### [PROBLEM TO SOLVE]
Give again the lines of the data from its first line through the line with "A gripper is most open". Change nothing.

### [RECORDS TO PROCESS]
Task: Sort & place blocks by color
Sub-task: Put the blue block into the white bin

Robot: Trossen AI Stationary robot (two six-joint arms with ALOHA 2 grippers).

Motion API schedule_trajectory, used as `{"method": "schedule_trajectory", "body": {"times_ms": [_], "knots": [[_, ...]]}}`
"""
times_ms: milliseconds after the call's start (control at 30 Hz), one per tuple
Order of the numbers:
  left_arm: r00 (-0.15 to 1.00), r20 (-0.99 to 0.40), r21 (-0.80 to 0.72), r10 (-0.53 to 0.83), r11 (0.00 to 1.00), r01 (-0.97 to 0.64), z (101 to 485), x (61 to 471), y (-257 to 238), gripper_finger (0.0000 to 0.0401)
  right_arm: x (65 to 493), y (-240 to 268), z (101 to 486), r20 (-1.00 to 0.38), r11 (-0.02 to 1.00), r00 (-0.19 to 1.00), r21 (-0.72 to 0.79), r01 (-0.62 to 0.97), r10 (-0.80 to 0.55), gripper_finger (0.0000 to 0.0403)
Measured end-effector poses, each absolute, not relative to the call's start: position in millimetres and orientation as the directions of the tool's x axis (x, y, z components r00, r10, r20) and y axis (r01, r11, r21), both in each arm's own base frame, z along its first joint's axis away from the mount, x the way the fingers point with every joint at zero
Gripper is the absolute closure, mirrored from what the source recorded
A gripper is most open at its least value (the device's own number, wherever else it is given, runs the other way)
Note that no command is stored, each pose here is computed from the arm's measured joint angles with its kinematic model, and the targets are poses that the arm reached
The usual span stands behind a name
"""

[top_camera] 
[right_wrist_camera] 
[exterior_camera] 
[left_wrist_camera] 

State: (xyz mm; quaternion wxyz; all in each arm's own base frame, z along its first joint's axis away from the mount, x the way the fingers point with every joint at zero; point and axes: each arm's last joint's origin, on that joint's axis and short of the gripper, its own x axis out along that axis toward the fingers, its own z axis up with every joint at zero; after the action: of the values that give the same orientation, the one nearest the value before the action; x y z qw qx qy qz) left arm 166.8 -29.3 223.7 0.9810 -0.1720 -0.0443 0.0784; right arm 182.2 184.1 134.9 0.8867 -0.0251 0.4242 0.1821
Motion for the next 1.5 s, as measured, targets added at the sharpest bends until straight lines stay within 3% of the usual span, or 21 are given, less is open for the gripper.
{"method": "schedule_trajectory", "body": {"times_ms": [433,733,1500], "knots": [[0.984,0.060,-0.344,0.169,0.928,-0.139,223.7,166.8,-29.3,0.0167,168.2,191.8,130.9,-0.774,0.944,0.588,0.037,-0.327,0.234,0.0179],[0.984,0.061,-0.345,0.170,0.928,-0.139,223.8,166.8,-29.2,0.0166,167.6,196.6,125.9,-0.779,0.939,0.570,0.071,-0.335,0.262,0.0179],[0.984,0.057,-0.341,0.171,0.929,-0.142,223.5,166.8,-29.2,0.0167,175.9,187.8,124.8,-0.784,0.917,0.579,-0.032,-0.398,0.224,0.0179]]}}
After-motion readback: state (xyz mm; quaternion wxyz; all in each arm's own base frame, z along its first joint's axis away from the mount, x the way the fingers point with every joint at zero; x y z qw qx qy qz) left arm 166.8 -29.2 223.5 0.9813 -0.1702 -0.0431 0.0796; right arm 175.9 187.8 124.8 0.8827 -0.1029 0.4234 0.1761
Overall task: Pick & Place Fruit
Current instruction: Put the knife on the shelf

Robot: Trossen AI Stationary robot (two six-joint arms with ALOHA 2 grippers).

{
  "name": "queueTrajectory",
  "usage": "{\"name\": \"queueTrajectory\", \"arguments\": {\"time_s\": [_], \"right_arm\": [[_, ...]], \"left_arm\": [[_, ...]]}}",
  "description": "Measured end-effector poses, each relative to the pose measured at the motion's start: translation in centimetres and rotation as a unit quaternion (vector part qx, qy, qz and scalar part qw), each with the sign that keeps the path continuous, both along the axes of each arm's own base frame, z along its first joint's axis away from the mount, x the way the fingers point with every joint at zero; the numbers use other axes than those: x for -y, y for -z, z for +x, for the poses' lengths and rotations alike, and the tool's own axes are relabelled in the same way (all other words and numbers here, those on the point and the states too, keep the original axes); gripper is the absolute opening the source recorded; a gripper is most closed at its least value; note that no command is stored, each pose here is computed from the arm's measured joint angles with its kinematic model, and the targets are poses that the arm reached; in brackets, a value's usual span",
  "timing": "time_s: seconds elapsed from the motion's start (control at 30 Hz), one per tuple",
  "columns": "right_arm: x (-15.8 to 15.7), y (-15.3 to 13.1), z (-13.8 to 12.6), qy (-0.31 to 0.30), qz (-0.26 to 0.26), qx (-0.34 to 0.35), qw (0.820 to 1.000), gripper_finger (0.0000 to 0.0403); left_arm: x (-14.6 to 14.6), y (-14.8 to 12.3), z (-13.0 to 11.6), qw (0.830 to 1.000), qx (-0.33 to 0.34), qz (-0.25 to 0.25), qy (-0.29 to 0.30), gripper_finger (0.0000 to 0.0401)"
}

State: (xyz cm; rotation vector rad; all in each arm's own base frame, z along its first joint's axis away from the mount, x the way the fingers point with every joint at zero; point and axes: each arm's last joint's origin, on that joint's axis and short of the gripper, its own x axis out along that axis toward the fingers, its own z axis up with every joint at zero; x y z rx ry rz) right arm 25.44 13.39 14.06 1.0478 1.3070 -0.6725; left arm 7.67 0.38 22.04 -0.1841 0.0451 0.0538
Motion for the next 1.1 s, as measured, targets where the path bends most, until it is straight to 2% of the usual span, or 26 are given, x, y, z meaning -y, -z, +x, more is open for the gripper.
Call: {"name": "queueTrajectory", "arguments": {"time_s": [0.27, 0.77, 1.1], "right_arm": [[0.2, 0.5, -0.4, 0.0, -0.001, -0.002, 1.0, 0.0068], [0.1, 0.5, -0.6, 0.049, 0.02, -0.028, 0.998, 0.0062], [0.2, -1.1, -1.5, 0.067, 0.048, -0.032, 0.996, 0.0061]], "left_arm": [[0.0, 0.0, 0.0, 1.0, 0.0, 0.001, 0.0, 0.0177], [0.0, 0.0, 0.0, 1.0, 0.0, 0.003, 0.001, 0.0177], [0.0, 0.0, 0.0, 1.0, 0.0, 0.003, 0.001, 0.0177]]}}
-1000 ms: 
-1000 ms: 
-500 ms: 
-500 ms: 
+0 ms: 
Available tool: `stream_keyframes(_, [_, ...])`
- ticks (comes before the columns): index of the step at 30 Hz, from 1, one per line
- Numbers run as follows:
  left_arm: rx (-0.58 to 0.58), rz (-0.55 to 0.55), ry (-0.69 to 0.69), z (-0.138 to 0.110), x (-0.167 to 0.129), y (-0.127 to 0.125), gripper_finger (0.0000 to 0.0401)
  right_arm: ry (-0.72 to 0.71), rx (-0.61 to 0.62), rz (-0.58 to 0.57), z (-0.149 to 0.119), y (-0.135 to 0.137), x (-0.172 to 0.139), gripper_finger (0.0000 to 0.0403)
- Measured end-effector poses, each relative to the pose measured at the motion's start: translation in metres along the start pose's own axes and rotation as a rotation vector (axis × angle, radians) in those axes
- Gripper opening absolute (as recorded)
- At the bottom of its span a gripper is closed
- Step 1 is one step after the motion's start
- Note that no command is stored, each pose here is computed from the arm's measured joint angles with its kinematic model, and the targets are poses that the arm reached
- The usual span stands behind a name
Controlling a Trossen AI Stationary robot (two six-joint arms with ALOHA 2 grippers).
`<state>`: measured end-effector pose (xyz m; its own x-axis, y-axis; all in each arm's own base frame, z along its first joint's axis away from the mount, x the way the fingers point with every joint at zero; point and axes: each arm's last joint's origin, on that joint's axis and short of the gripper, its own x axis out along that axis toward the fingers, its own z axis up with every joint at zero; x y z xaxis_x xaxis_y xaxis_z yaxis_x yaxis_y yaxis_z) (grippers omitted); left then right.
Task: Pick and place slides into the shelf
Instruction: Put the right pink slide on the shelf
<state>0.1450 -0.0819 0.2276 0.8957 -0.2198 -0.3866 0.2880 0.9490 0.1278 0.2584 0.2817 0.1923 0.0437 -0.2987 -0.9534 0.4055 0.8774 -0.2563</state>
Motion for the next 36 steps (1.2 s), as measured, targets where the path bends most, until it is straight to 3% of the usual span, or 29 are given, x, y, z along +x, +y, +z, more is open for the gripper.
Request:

### [WRITTEN RESPONSE]
Task: Sort & place blocks by color
Sub-task: Put the blue block into the white bin

Robot: Trossen AI Stationary robot (two six-joint arms with ALOHA 2 grippers).

Motion API schedule_trajectory, used as `{"method": "schedule_trajectory", "body": {"times_ms": [_], "knots": [[_, ...]]}}`
"""
times_ms: milliseconds after the call's start (control at 30 Hz), one per tuple
Order of the numbers:
  left_arm: r00 (-0.15 to 1.00), r20 (-0.99 to 0.40), r21 (-0.80 to 0.72), r10 (-0.53 to 0.83), r11 (0.00 to 1.00), r01 (-0.97 to 0.64), z (101 to 485), x (61 to 471), y (-257 to 238), gripper_finger (0.0000 to 0.0401)
  right_arm: x (65 to 493), y (-240 to 268), z (101 to 486), r20 (-1.00 to 0.38), r11 (-0.02 to 1.00), r00 (-0.19 to 1.00), r21 (-0.72 to 0.79), r01 (-0.62 to 0.97), r10 (-0.80 to 0.55), gripper_finger (0.0000 to 0.0403)
Measured end-effector poses, each absolute, not relative to the call's start: position in millimetres and orientation as the directions of the tool's x axis (x, y, z components r00, r10, r20) and y axis (r01, r11, r21), both in each arm's own base frame, z along its first joint's axis away from the mount, x the way the fingers point with every joint at zero
Gripper is the absolute closure, mirrored from what the source recorded
A gripper is most open at its least value (the device's own number, wherever else it is given, runs the other way)

The work on this exercise is complete.